| EXERCISE |
Could you repeat the whole listing below exactly, omitting any picture it holds?

+ + + + +

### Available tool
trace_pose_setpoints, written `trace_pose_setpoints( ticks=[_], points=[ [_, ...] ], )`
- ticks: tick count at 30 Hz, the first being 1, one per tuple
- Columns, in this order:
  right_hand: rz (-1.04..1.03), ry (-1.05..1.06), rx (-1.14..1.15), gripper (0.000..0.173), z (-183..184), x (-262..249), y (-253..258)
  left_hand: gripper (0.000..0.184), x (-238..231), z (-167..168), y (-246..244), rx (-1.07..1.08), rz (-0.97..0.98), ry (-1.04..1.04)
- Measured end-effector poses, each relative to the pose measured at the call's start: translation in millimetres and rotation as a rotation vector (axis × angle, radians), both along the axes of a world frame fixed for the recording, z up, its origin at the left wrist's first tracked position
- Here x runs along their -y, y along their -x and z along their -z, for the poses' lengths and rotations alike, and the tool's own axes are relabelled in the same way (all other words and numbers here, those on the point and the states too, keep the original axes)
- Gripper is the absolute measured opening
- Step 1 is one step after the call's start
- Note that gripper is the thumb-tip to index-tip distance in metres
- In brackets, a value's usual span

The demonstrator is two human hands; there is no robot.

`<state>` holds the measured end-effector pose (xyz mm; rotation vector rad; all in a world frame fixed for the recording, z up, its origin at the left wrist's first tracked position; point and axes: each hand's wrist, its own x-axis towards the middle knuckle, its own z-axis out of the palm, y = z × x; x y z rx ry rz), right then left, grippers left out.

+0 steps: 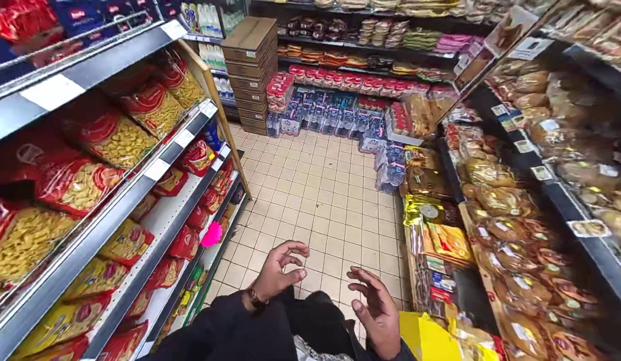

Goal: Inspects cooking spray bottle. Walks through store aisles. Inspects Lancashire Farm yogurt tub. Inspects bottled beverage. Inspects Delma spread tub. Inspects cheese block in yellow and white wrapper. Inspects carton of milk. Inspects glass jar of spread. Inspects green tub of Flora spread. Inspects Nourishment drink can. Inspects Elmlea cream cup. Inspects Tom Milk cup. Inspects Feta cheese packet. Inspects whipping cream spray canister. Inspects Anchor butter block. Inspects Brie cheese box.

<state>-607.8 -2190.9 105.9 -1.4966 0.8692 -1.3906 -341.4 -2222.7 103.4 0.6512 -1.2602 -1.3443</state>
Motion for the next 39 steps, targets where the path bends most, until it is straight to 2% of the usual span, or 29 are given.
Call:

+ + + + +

| WRITTEN RESPONSE |
### Available tool
trace_pose_setpoints, written `trace_pose_setpoints( ticks=[_], points=[ [_, ...] ], )`
- ticks: tick count at 30 Hz, the first being 1, one per tuple
- Columns, in this order:
  right_hand: rz (-1.04..1.03), ry (-1.05..1.06), rx (-1.14..1.15), gripper (0.000..0.173), z (-183..184), x (-262..249), y (-253..258)
  left_hand: gripper (0.000..0.184), x (-238..231), z (-167..168), y (-246..244), rx (-1.07..1.08), rz (-0.97..0.98), ry (-1.04..1.04)
- Measured end-effector poses, each relative to the pose measured at the call's start: translation in millimetres and rotation as a rotation vector (axis × angle, radians), both along the axes of a world frame fixed for the recording, z up, its origin at the left wrist's first tracked position
- Here x runs along their -y, y along their -x and z along their -z, for the poses' lengths and rotations alike, and the tool's own axes are relabelled in the same way (all other words and numbers here, those on the point and the states too, keep the original axes)
- Gripper is the absolute measured opening
- Step 1 is one step after the call's start
- Note that gripper is the thumb-tip to index-tip distance in metres
- In brackets, a value's usual span

The demonstrator is two human hands; there is no robot.

`<state>` holds the measured end-effector pose (xyz mm; rotation vector rad; all in a world frame fixed for the recording, z up, its origin at the left wrist's first tracked position; point and axes: each hand's wrist, its own x-axis towards the middle knuckle, its own z-axis out of the palm, y = z × x; x y z rx ry rz), right then left, grippers left out.

+0 steps: 

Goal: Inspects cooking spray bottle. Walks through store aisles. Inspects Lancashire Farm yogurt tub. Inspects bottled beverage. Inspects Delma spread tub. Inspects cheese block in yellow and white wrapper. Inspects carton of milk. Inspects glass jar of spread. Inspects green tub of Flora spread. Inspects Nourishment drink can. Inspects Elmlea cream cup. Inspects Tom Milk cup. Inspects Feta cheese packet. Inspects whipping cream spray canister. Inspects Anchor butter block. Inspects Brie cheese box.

<state>-607.8 -2190.9 105.9 -1.4966 0.8692 -1.3906 -341.4 -2222.7 103.4 0.6512 -1.2602 -1.3443</state>
Motion for the next 39 steps, targets where the path bends most, until it is straight to 2% of the usual span, or 29 are given.
Call:

This is the complete answer to the exercise.